Tentiamo oggi di alzare la testa dal sepolcro che ci siamo costruiti addosso nella vita quotidiana, che si compendia con il vocabolo «politica»: sfera dei rapporti sociali, delle azioni, delle associazioni, delle istituzioni che si strutturano e si destrutturano incessantemente, sia per la dinamica propria, sia per i movimenti sociali o per l’orientamento delle scelte di fondo: l’educazione, l’informazione ed anche per la piazza che urla un malcontento.
In questo rumoreggiare di parole e fatti, un tema antico, oggi, alza la testa imperioso: fede – ragione.
È un tema che inizia alla fine del V° secolo con Papa Gelasio 1°, che esponeva, in un trattato, la "teoria delle due spade": fu proprio lui a fare appello, con chiarezza, al principio del laicismo, sconosciuto nell’antichità classica, per il fatto che non conobbe nessun conflitto di principio tra le varie attività umane.
La teoria delle due spade - di due poteri distinti entrambi derivanti da Dio, quello del Papa e quello dell’Imperatore - serviva a Papa Gelasio 1° per rivendicare l’autonomia della sfera religiosa della chiesa nei confronti di quella politica.
Questa teoria rimase, per molti secoli, la dottrina ufficiale della Chiesa.
Il principio espresso in questa dottrina rimane lo stesso, quando le parti s’invertono e la dottrina viene invocata a difendere il potere politico da quello religioso, come avviene in Dante nel «De monarchia» e in Marsilio di Padova nel «Defensor pacis».
Questo principio divenne fondamentale nella vita civile in Italia, Francia, Belgio, Germania.
Ma col Rinascimento prima e l’Illuminismo poi, la ragione è entrata in polemica con la fede cristiana. Ma anche nei laicisti più irriducibili è rimasto sempre un dubbio.
Nel 1888 Nietzsche, ateo irriducibile, scriveva nel suo «Anticristo»: «Anche noi odierni cercatori della verità, noi atei metafisici, anche noi prendiamo ancora il nostro fuoco dall’incendio che fu appiccato da una fede millenaria, da quella fede cristiana che fu anche la fede di Platone e cioè che Dio è la verità, che la verità è divina».
«Ma come, - continua Nietzsche - se questo diventa sempre più inverosimile, se più nulla si palesa divino, fuorchè l’errore, la cecità, la menzogna?»

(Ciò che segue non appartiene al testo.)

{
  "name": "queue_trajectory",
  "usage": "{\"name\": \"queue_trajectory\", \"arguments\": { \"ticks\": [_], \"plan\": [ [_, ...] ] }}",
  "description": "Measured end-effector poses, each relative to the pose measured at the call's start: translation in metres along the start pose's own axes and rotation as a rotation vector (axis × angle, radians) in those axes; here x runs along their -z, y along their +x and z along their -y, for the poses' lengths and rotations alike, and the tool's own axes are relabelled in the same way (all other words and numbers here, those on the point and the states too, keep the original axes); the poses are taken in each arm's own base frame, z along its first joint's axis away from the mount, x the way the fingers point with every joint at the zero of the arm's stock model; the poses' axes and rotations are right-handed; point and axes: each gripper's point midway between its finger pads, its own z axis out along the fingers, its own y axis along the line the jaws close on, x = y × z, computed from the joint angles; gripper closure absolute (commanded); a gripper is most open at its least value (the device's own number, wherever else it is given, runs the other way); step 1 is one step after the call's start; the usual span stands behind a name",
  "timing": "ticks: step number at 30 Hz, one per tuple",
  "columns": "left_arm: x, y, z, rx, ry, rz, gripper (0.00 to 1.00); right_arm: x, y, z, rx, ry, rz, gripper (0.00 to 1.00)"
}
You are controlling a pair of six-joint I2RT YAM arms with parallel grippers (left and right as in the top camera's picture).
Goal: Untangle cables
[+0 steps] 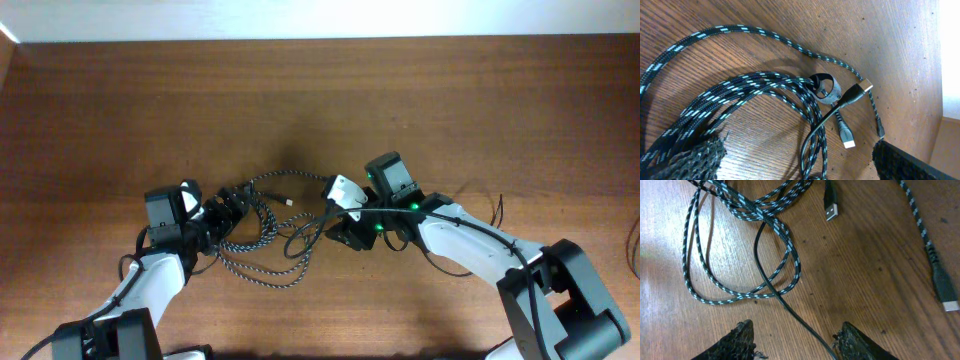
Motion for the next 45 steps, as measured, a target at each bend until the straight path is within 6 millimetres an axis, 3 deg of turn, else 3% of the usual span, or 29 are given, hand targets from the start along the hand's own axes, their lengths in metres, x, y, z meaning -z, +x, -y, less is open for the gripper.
{"name": "queue_trajectory", "arguments": {
  "ticks": [4,6,7,8,10,14,15,16,17,18,19,20,22,24,25,26,27,28,29,30,31,33,35,37,38,39,42,43,45],
  "plan": [
    [0.000,0.000,0.000,0.000,-0.001,0.000,0.01,-0.005,-0.002,0.003,0.104,0.017,0.005,0.37],
    [0.000,0.000,0.000,0.000,-0.001,0.000,0.01,-0.019,-0.003,-0.025,0.197,-0.036,-0.021,0.46],
    [0.000,0.000,0.000,0.000,-0.001,0.000,0.00,-0.036,0.007,-0.036,0.290,-0.029,-0.077,0.50],
    [0.000,0.000,0.000,0.001,-0.001,0.000,0.01,-0.043,0.010,-0.039,0.320,-0.019,-0.095,0.51],
    [0.000,0.000,0.000,0.000,-0.001,0.000,0.01,-0.044,0.010,-0.034,0.353,0.017,-0.110,0.96],
    [0.000,0.001,-0.001,0.002,-0.005,-0.004,0.01,-0.043,0.003,-0.027,0.323,0.062,-0.089,0.96],
    [0.000,0.001,-0.001,0.003,-0.006,-0.005,0.01,-0.036,-0.006,-0.020,0.298,0.113,-0.073,0.96],
    [0.000,0.001,-0.001,0.004,-0.009,-0.005,0.01,0.027,-0.034,0.010,0.193,0.303,0.001,0.96],
    [0.000,0.000,-0.001,0.004,-0.010,-0.004,0.01,0.085,-0.057,0.024,0.148,0.421,0.102,0.96],
    [0.001,0.000,-0.002,0.006,-0.020,-0.001,0.01,0.158,-0.075,0.029,0.099,0.531,0.239,0.96],
    [0.001,-0.001,-0.004,0.009,-0.033,0.005,0.01,0.240,-0.091,0.017,0.100,0.652,0.418,0.96],
    [0.001,-0.002,-0.006,0.010,-0.041,0.008,0.01,0.276,-0.096,0.003,0.111,0.699,0.503,0.96],
    [0.001,-0.001,-0.007,0.013,-0.045,0.004,0.01,0.265,-0.078,0.021,0.040,0.721,0.416,0.96],
    [0.002,0.001,-0.009,0.019,-0.059,-0.003,0.01,0.223,-0.010,0.076,-0.327,0.823,0.160,0.96],
    [0.002,0.001,-0.009,0.019,-0.059,-0.002,0.01,0.212,0.027,0.081,-0.498,0.856,0.047,0.87],
    [0.003,0.001,-0.009,0.019,-0.059,-0.002,0.01,0.210,0.060,0.085,-0.684,0.916,-0.026,0.89],
    [0.003,0.001,-0.009,0.019,-0.059,-0.003,0.01,0.217,0.094,0.088,-0.894,0.962,-0.076,0.96],
    [0.002,0.001,-0.009,0.019,-0.059,-0.002,0.01,0.224,0.116,0.087,-1.018,0.987,-0.101,0.92],
    [0.003,0.001,-0.009,0.019,-0.059,-0.002,0.01,0.232,0.137,0.078,-1.146,1.000,-0.148,0.67],
    [0.003,0.001,-0.009,0.019,-0.059,-0.002,0.01,0.235,0.149,0.072,-1.216,1.008,-0.173,0.25],
    [0.003,0.001,-0.009,0.019,-0.059,-0.002,0.01,0.235,0.155,0.066,-1.247,0.993,-0.197,0.01],
    [0.003,0.001,-0.009,0.019,-0.059,-0.002,0.00,0.212,0.144,0.047,-1.305,0.799,-0.188,0.01],
    [0.003,0.001,-0.009,0.019,-0.059,-0.002,0.01,0.208,0.145,0.037,-1.395,0.767,-0.185,0.01],
    [0.003,0.001,-0.009,0.020,-0.061,-0.004,0.01,0.215,0.169,0.025,-1.647,0.890,-0.225,0.01],
    [0.003,0.002,-0.010,0.022,-0.063,-0.006,0.01,0.219,0.188,0.030,-1.862,1.054,-0.207,0.01],
    [0.003,0.002,-0.010,0.022,-0.063,-0.006,0.00,0.217,0.197,0.032,-1.962,1.131,-0.198,0.01],
    [0.003,0.002,-0.010,0.023,-0.065,-0.008,0.01,0.210,0.225,0.021,-2.085,1.269,-0.355,0.01],
    [0.003,0.002,-0.010,0.023,-0.065,-0.008,0.01,0.209,0.229,0.022,-2.090,1.286,-0.342,0.01],
    [0.003,0.002,-0.010,0.025,-0.066,-0.008,0.01,0.179,0.252,0.035,-2.091,1.264,-0.209,0.01]
  ]
}}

Difatti, alla fine dell’800, iniziava in Europa una forte decadenza morale dovuta al «pragmatismo e al relativismo».
L’uomo «natura» - espressione ancora di Nietzsche per cui «l’uomo possiede uno spirito che gli promette di compiere la scelta di uniformarsi al segreto della natura» - entrava in una crisi profonda che si riversava nel ‘900 con ideologie e fatti che conosciamo.
La nostra epoca che stiamo vivendo non è forse ugualmente densa di «errore, cecità, menzogna?»
E noi che cosa facciamo? Al posto degli urli della piazza ed anche della scuola «alta», usiamo il sottovoce, al posto dell’arroganza un volto sereno.
Ma lasciamo stare il «vogliamoci bene»: parliamo, discutiamo, confutiamo il falso, interroghiamo; usiamo insomma un discorso razionale!
Eppoi, cominciamo noi a spogliarci del male, poniamoci in penitenza; ciascuno se la inventi come può, entri in Chiesa e stia lì per un po’, mangi poco e faccia carità al povero.
In casa, papà e mamma con i bambini ogni sera in ginocchio recitando il Padrenostro.
Fa bene anche alla salute, dice il medico che ci crede!